• **Work instruction**
Could you return every line of the records below that contains the word "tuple"?

§ §

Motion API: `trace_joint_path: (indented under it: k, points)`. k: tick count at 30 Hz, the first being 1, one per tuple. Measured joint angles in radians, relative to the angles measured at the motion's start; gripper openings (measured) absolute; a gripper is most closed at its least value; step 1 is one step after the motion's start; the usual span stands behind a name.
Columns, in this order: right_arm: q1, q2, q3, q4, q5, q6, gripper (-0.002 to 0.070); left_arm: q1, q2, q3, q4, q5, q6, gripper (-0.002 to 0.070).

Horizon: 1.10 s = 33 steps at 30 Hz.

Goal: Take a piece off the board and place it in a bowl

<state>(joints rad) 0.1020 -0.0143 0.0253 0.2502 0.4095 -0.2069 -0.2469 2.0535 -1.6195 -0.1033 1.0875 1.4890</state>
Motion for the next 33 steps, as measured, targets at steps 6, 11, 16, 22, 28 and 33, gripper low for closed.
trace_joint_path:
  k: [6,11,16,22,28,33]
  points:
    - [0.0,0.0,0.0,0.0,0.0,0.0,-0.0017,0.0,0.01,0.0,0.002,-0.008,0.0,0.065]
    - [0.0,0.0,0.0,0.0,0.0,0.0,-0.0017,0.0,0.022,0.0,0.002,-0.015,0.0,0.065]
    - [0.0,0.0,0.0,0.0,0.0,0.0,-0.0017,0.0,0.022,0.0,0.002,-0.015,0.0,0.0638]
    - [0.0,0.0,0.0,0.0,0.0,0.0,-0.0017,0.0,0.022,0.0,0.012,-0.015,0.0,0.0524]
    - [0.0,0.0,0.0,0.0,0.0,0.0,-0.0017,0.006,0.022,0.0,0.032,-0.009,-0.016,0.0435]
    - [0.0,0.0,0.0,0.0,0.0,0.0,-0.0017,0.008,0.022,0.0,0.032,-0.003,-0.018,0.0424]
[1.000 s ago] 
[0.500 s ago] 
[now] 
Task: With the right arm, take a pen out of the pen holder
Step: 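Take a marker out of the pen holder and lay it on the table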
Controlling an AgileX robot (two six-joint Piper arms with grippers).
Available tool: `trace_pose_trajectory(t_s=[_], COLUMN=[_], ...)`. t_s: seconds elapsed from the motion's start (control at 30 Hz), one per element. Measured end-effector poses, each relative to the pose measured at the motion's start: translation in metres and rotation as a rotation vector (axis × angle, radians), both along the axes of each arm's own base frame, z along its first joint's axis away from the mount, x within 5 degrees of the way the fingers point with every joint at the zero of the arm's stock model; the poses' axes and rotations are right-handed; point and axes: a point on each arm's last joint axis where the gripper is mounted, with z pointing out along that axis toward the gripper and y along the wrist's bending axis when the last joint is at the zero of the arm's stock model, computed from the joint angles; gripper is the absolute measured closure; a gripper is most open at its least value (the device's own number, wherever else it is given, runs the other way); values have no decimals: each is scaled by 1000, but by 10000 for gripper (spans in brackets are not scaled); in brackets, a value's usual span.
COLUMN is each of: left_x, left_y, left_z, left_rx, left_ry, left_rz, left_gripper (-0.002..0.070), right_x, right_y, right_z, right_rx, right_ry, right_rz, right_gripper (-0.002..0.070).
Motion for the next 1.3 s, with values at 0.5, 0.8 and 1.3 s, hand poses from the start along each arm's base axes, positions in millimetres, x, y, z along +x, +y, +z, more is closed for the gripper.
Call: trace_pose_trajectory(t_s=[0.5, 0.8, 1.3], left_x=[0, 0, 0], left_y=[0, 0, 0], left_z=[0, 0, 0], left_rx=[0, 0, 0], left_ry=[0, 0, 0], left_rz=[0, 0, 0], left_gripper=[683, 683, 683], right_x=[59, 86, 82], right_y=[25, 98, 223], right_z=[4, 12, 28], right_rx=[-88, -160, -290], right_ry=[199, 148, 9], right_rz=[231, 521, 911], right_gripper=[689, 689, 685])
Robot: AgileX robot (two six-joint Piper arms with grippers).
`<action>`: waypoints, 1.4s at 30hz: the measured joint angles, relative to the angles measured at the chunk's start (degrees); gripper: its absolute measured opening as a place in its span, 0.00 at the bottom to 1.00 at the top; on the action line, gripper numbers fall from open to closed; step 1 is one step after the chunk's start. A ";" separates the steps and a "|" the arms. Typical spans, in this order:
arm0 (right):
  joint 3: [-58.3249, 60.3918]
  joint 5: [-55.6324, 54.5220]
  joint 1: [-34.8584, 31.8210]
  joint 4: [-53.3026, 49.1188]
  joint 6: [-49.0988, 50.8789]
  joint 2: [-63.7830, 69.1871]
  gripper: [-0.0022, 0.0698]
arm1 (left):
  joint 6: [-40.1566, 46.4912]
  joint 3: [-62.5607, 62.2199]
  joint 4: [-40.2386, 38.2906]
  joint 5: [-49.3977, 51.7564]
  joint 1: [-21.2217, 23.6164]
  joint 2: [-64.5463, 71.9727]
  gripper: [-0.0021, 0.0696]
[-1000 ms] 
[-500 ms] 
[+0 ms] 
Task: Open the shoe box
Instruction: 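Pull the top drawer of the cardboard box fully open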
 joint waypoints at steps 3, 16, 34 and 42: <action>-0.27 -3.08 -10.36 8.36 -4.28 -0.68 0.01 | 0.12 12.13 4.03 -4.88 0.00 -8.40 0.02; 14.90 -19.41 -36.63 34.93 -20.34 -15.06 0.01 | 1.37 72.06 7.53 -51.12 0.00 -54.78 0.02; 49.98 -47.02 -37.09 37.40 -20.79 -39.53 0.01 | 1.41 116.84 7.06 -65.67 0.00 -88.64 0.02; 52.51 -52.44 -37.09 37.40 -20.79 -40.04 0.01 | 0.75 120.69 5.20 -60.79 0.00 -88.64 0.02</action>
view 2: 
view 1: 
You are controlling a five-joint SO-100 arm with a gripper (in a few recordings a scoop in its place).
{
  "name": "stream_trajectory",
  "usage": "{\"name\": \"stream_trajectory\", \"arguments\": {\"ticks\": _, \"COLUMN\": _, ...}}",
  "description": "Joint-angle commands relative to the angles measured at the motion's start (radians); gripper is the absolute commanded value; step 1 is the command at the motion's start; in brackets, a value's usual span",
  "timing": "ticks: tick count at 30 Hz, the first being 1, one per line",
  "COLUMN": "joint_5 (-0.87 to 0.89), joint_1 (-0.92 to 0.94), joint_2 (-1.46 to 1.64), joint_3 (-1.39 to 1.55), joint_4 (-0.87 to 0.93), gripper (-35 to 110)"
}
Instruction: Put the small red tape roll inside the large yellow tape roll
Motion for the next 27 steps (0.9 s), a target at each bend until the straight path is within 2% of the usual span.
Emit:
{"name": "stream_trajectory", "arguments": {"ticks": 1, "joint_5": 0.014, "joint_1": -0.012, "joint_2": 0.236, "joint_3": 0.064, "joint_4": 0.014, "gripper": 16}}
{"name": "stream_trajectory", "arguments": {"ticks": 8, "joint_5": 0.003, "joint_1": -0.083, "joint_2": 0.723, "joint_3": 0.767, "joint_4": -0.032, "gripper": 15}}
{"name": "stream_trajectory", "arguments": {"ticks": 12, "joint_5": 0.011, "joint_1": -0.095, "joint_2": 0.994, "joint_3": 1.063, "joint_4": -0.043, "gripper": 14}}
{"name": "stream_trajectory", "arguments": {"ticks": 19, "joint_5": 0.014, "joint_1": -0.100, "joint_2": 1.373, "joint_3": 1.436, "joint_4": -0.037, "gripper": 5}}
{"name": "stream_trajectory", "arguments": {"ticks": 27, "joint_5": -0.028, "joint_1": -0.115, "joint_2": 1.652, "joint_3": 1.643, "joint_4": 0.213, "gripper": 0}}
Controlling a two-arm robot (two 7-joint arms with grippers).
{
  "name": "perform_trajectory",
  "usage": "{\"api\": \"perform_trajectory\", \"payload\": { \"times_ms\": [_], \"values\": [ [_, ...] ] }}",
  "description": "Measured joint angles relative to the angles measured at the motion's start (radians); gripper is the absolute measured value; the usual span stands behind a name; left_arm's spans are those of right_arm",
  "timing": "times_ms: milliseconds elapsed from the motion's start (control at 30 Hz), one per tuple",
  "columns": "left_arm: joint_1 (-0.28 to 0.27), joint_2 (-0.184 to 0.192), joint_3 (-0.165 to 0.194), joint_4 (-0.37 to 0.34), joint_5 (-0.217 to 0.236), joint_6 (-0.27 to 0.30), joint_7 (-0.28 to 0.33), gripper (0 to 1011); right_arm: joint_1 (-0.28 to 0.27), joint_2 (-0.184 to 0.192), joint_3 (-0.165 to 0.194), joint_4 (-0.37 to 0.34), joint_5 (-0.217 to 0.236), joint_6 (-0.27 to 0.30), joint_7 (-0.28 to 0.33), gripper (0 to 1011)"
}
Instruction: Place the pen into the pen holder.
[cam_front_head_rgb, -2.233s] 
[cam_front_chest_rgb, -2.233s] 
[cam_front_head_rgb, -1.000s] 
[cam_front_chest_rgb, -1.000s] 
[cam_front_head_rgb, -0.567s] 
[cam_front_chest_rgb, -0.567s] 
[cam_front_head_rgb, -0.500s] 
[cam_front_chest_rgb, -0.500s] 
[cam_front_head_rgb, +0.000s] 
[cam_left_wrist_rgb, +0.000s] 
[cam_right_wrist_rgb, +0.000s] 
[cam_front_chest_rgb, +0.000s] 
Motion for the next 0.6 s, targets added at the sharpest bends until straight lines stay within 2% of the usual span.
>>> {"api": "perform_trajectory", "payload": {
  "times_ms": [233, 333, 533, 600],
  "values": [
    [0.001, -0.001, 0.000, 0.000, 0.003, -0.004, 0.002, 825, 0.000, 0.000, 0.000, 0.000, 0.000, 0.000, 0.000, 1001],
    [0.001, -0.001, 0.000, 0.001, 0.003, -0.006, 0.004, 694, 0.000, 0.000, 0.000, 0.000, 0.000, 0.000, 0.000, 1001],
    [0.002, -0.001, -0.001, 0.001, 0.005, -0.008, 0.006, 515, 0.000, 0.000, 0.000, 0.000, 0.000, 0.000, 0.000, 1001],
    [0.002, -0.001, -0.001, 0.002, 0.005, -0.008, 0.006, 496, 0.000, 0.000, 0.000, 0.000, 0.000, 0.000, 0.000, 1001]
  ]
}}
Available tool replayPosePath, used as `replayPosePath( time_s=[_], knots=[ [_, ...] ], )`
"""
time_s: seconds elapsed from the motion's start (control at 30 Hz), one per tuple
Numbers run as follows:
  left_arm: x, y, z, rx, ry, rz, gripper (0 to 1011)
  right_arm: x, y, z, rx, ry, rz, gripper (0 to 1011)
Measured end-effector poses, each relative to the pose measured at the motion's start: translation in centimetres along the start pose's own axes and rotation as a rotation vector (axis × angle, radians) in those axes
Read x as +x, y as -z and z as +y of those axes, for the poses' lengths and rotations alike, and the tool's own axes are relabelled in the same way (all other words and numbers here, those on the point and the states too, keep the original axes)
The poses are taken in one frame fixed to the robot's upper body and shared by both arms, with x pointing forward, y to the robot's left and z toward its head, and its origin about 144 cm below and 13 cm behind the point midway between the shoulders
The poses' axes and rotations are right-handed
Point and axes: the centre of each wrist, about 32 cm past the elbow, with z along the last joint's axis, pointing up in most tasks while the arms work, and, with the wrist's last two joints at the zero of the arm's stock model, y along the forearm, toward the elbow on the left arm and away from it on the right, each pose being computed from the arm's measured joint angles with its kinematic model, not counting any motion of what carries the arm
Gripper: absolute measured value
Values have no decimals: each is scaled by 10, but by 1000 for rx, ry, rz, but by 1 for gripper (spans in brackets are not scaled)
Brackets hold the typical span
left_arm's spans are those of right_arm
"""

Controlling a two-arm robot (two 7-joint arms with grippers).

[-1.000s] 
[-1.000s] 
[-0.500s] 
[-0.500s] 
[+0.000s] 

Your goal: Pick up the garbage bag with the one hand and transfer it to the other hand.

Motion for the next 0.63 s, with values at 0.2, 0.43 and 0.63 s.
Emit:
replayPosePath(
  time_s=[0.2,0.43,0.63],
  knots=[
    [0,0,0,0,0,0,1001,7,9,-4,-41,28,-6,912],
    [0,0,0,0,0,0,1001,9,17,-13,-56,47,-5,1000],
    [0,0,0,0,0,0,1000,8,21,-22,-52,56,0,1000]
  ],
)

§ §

• **Your response**
Motion API: `trace_joint_path: (indented under it: k, points)`. k: tick count at 30 Hz, the first being 1, one per tuple. Measured joint angles in radians, relative to the angles measured at the motion's start; gripper openings (measured) absolute; a gripper is most closed at its least value; step 1 is one step after the motion's start; the usual span stands behind a name.
  "timing": "times_ms: milliseconds elapsed from the motion's start (control at 30 Hz), one per tuple",
time_s: seconds elapsed from the motion's start (control at 30 Hz), one per tuple

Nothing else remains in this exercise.